Panhandling: to stop people on the street and ask for food or money. Begging. We see this everywhere, from my home city of Salt Lake to rural Midwestern towns. People stand next to freeway exits with cardboard signs reading “Homeless. Anything helps”, “Stranded. Need money for bus ticket”. Many feel bad for saying no to them. I mean, we’re taught to help those in need, and they’re in need right? It turns out that only a small percentage of people who panhandle are actually in need. For many of them, it’s merely a business enterprise. So how do we deal with panhandlers, and more importantly, how do we help those who truly need it?

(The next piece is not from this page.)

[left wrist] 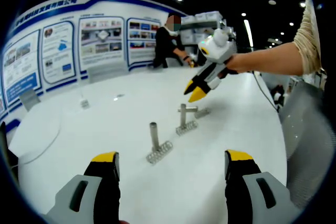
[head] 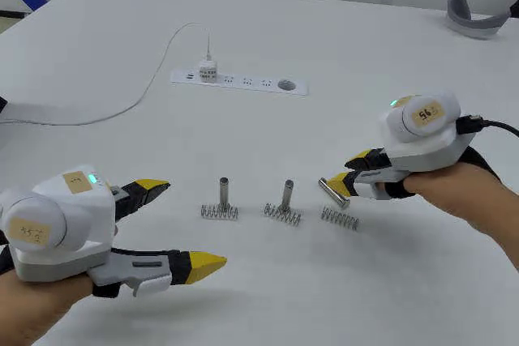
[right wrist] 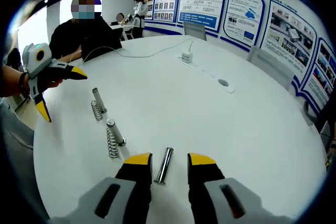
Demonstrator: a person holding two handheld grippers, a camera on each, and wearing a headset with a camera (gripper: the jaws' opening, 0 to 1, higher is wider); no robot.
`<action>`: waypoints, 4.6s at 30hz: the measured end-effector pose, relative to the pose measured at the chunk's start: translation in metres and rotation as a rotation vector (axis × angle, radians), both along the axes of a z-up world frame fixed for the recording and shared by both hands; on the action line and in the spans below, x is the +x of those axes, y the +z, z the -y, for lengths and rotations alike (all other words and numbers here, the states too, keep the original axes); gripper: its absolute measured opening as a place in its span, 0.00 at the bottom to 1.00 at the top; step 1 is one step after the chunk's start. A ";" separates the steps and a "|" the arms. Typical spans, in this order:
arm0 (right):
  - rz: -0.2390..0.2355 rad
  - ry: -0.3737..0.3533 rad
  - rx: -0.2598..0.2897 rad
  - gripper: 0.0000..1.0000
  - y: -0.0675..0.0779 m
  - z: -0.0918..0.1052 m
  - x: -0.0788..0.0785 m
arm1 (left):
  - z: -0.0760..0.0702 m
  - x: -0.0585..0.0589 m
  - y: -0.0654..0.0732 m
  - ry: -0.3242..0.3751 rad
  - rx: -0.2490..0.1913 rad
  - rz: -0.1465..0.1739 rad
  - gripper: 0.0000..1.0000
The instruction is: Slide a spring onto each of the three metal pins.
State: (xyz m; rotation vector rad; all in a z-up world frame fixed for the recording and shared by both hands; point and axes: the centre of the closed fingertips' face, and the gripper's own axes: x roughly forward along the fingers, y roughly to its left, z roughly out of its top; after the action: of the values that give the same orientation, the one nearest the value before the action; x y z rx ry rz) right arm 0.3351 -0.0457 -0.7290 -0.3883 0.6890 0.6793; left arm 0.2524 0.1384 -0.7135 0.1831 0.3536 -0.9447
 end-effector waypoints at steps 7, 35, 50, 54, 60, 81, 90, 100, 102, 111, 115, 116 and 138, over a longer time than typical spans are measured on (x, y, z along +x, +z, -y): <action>-0.033 -0.007 -0.020 0.24 -0.011 -0.004 0.003 | 0.000 0.000 0.000 0.002 -0.001 -0.001 0.83; -0.135 -0.077 -0.044 0.14 -0.034 -0.012 0.011 | -0.001 0.000 -0.002 0.013 -0.008 -0.010 0.83; -0.163 -0.097 -0.043 0.12 -0.037 -0.011 0.015 | 0.000 0.001 -0.003 0.014 -0.010 -0.012 0.83; -0.169 -0.096 -0.047 0.11 -0.038 -0.011 0.015 | 0.000 0.001 -0.003 0.015 -0.009 -0.014 0.83; -0.186 -0.102 -0.039 0.10 -0.038 -0.011 0.015 | -0.001 0.000 -0.003 0.013 -0.008 -0.014 0.83; -0.194 -0.132 -0.008 0.09 -0.041 -0.007 0.020 | 0.000 0.000 -0.003 0.015 -0.008 -0.018 0.83; -0.161 -0.118 0.003 0.09 -0.028 -0.010 0.017 | -0.001 0.000 -0.003 0.019 -0.009 -0.016 0.82; -0.114 -0.122 0.022 0.09 -0.009 -0.005 0.010 | 0.002 -0.001 0.000 0.013 -0.013 -0.010 0.82; -0.104 -0.125 0.024 0.09 -0.007 -0.004 0.008 | 0.002 -0.001 0.000 0.012 -0.013 -0.008 0.82; -0.081 -0.140 0.047 0.09 -0.001 -0.004 0.000 | 0.003 -0.001 0.002 0.009 -0.013 -0.004 0.82; -0.068 -0.142 0.054 0.09 0.002 -0.005 -0.007 | 0.002 -0.001 0.002 0.011 -0.014 -0.005 0.82; -0.064 -0.143 0.057 0.09 0.003 -0.005 -0.008 | 0.002 -0.001 0.002 0.010 -0.013 -0.005 0.82; -0.047 -0.145 0.064 0.09 0.008 -0.001 -0.021 | 0.002 -0.002 0.003 0.010 -0.015 -0.004 0.82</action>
State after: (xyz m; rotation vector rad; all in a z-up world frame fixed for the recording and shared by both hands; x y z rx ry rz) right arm 0.3140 -0.0443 -0.7207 -0.2607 0.7309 0.5727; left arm 0.2508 0.1359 -0.7107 0.1655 0.3506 -0.9374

According to SLCHOST.org, “panhandlers and homeless people are not necessarily one and the same. Many studies have found that only a small percentage of homeless people panhandle, and only a small percentage of panhandlers are homeless”. In 2013, KSL did a story and investigation on some panhandlers, interviewing and following them around. What the panhandlers told the investigators didn’t quite match up with what they found. One man, Gary, told KSL investigators that he couldn’t walk after being struck by a hit-and-run driver. “What I’m saying is I can’t walk…I wish I wasn’t in this situation, but a lot of people don’t believe I’ve got a broken leg”. During their investigation, KSL recorded Gary, you guessed it, walking. After looking into his history, they’ve also found that he’s been arrested or cited more than 70 times on charges of trespassing, theft, and sexual battery. A witness, Tom Jager said “he saw a car dropping of a crew of panhandlers in the morning and picking them up at the end of their shift”. After confronting one of them, they confessed to not being homeless and using panhandling as a business.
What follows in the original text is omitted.